On-line version ISSN 1808-1657

Arq. Inst. Biol. vol.84  São Paulo  2017  Epub Apr 13, 2017

http://dx.doi.org/10.1590/1808-1657000042015 

SCIENTIFIC COMMUNICATION

Avaliação funcional dos fagócitos do sangue e da secreção mamária de vacas no período pós-parto imediato

Functional assessment of phagocytes from blood and mammary secretion of cows in the immediate postpartum period

Karina Medici Madureira1  * 

Viviani Gomes2 

Vinicius Dayoub Gonçalves2 

Carolina Lara Shecaira2 

Caroline Harumi Seino2 

Fernando José Benesi2 

1Departamento de Anatomia, Patologia e Clínicas Veterinárias, Universidade Federal da Bahia (UFBA) - Salvador (BA), Brasil.
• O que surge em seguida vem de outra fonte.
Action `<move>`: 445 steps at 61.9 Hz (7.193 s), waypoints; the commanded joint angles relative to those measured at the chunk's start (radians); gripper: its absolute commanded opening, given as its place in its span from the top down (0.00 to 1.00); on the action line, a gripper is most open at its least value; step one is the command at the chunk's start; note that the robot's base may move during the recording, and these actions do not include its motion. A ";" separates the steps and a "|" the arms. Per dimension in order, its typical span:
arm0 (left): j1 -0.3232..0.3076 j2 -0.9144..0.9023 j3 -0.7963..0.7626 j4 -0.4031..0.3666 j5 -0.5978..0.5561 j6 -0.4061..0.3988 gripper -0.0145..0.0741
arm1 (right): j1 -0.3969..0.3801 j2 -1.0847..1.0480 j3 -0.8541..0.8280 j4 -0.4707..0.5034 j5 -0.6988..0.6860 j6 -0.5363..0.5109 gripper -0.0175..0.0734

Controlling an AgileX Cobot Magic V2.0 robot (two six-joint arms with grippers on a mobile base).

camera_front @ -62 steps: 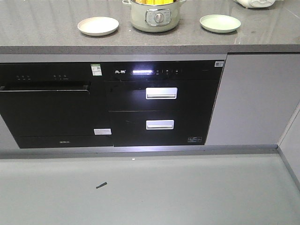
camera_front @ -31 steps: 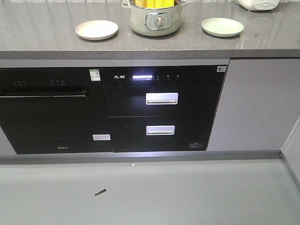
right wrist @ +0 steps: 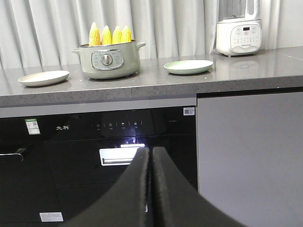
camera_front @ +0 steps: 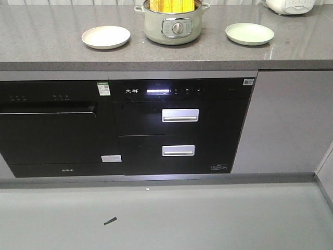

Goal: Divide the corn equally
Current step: 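Continue driving closer and align the base in front of the pot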

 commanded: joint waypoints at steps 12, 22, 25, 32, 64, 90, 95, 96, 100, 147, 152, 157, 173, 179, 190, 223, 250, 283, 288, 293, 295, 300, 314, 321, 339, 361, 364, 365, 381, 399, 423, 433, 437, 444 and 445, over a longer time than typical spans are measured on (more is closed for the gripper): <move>-0.005 -0.015 0.013 -0.002 -0.070 -0.007 0.84 | -0.005 -0.003 0.010 -0.008 -0.079 -0.006 0.81; -0.005 -0.015 0.013 -0.002 -0.070 -0.007 0.84 | -0.005 -0.003 0.010 -0.008 -0.079 -0.006 0.81; -0.005 -0.015 0.013 -0.002 -0.070 -0.007 0.84 | -0.005 -0.003 0.010 -0.008 -0.079 -0.006 0.81; -0.005 -0.015 0.013 -0.002 -0.070 -0.007 0.84 | -0.005 -0.003 0.010 -0.008 -0.079 -0.006 0.81; -0.005 -0.015 0.013 -0.002 -0.070 -0.007 0.84 | -0.005 -0.003 0.010 -0.008 -0.079 -0.006 0.81; -0.005 -0.015 0.013 -0.002 -0.070 -0.007 0.84 | -0.005 -0.003 0.010 -0.008 -0.079 -0.006 0.81; -0.005 -0.015 0.013 -0.002 -0.070 -0.007 0.84 | -0.005 -0.003 0.010 -0.008 -0.079 -0.006 0.81; -0.005 -0.015 0.013 -0.002 -0.070 -0.007 0.84 | -0.005 -0.003 0.010 -0.008 -0.079 -0.006 0.81; -0.005 -0.015 0.013 -0.002 -0.070 -0.007 0.84 | -0.005 -0.003 0.010 -0.008 -0.079 -0.006 0.81; -0.005 -0.015 0.013 -0.002 -0.070 -0.007 0.84 | -0.005 -0.003 0.010 -0.008 -0.079 -0.006 0.81; -0.005 -0.015 0.013 -0.002 -0.070 -0.007 0.84 | -0.005 -0.003 0.010 -0.008 -0.079 -0.006 0.81; -0.005 -0.015 0.013 -0.002 -0.070 -0.007 0.84 | -0.005 -0.003 0.010 -0.008 -0.079 -0.006 0.81; -0.005 -0.015 0.013 -0.002 -0.070 -0.007 0.84 | -0.005 -0.003 0.010 -0.008 -0.079 -0.006 0.81; -0.005 -0.015 0.013 -0.002 -0.070 -0.007 0.84 | -0.005 -0.003 0.010 -0.008 -0.079 -0.006 0.81; -0.005 -0.015 0.013 -0.002 -0.070 -0.007 0.84 | -0.005 -0.003 0.010 -0.008 -0.079 -0.006 0.81; -0.005 -0.015 0.013 -0.002 -0.070 -0.007 0.84 | -0.005 -0.003 0.010 -0.008 -0.079 -0.006 0.81; -0.005 -0.015 0.013 -0.002 -0.070 -0.007 0.84 | -0.005 -0.003 0.010 -0.008 -0.079 -0.006 0.81; -0.005 -0.015 0.013 -0.002 -0.070 -0.007 0.84 | -0.005 -0.003 0.010 -0.008 -0.079 -0.006 0.81; -0.005 -0.015 0.013 -0.002 -0.070 -0.007 0.84 | -0.005 -0.003 0.010 -0.008 -0.079 -0.006 0.81; -0.005 -0.015 0.013 -0.002 -0.070 -0.007 0.84 | -0.005 -0.003 0.010 -0.008 -0.079 -0.006 0.81; -0.005 -0.015 0.013 -0.002 -0.070 -0.007 0.84 | -0.005 -0.003 0.010 -0.008 -0.079 -0.006 0.81; -0.005 -0.015 0.013 -0.002 -0.070 -0.007 0.84 | -0.005 -0.003 0.010 -0.008 -0.079 -0.006 0.81; -0.005 -0.015 0.013 -0.002 -0.070 -0.007 0.84 | -0.005 -0.003 0.010 -0.008 -0.079 -0.006 0.81; -0.005 -0.015 0.013 -0.002 -0.070 -0.007 0.84 | -0.005 -0.003 0.010 -0.008 -0.079 -0.006 0.81; -0.005 -0.015 0.013 -0.002 -0.070 -0.007 0.84 | -0.005 -0.003 0.010 -0.008 -0.079 -0.006 0.81; -0.005 -0.015 0.013 -0.002 -0.070 -0.007 0.84 | -0.005 -0.003 0.010 -0.008 -0.079 -0.006 0.81; -0.005 -0.015 0.013 -0.002 -0.070 -0.007 0.84 | -0.005 -0.003 0.010 -0.008 -0.079 -0.006 0.81; -0.005 -0.015 0.013 -0.002 -0.070 -0.007 0.84 | -0.005 -0.003 0.010 -0.008 -0.079 -0.006 0.81; -0.005 -0.015 0.013 -0.002 -0.070 -0.007 0.84 | -0.005 -0.003 0.010 -0.008 -0.079 -0.006 0.81; -0.005 -0.015 0.013 -0.002 -0.070 -0.007 0.84 | -0.005 -0.003 0.010 -0.008 -0.079 -0.006 0.81; -0.005 -0.015 0.013 -0.002 -0.070 -0.007 0.84 | -0.005 -0.003 0.010 -0.008 -0.079 -0.006 0.81; -0.005 -0.015 0.013 -0.002 -0.070 -0.007 0.84 | -0.005 -0.003 0.010 -0.008 -0.079 -0.006 0.81; -0.005 -0.015 0.013 -0.002 -0.070 -0.007 0.84 | -0.005 -0.003 0.010 -0.008 -0.079 -0.006 0.81; -0.005 -0.015 0.013 -0.002 -0.070 -0.007 0.84 | -0.005 -0.003 0.010 -0.008 -0.079 -0.006 0.81; -0.005 -0.015 0.013 -0.002 -0.070 -0.007 0.84 | -0.005 -0.003 0.010 -0.008 -0.079 -0.006 0.81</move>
2Faculdade de Medicina Veterinária e Zootecnia, Universidade de São Paulo (USP) - São Paulo (SP), Brasil.

RESUMO:

O periparto caracteriza-se por mudanças imunes e fisiológicas na glândula mamária das fêmeas bovinas, ­tornando-as mais susceptiveis às mastites. Este trabalho teve o objetivo de avaliar a fagocitose da bactéria Escherichia coli pelos fagócitos do sangue e do colostro de vacas hígidas da raça Holandesa. Amostras provenientes de 22 fêmeas, entre novilhas e vacas, foram obtidas durante a primeira ordenha pós-parto, para avaliação da fagocitose, em lamínula de vidro, após estímulo com E. coli. A proporção de fagócitos espraiados do sangue foi maior quando as células foram estimuladas com bactérias (p=0,003), no entanto a taxa de fagocitose foi baixa e semelhante à observada quando as células não foram estimuladas (p=0,299). No colostro, foram constatados maiores índices de fagocitose (p=0,001) e espraiamento (p=0,000) quando os fagócitos foram estimulados com E. coli. Comparando-se os resultados obtidos para o sangue e o colostro, verificou-se, no sangue, maior proporção de fagócitos não espraiados e que não apresentavam bactérias no seu interior, estimulados (p=0,000) ou não (p=0,002) com bactéria. Houve maior taxa de espraiamento nos fagócitos do colostro quando estimulados com E. coli (p=0,002). Não se viu diferença nos percentuais de fagocitose entre as amostras de sangue e colostro incubadas (p=0,478) ou não (p=0,071) com bactérias. Os resultados permitiram concluir que E. coli influenciou no espraiamento dos fagócitos do sangue e do colostro de fêmeas bovinas da raça Holandesa no período do pós-parto imediato e auxiliarão na compreensão dos mecanismos imunológicos ocorridos nesse período, considerado o de maior susceptibilidade das fêmeas bovinas às infecções.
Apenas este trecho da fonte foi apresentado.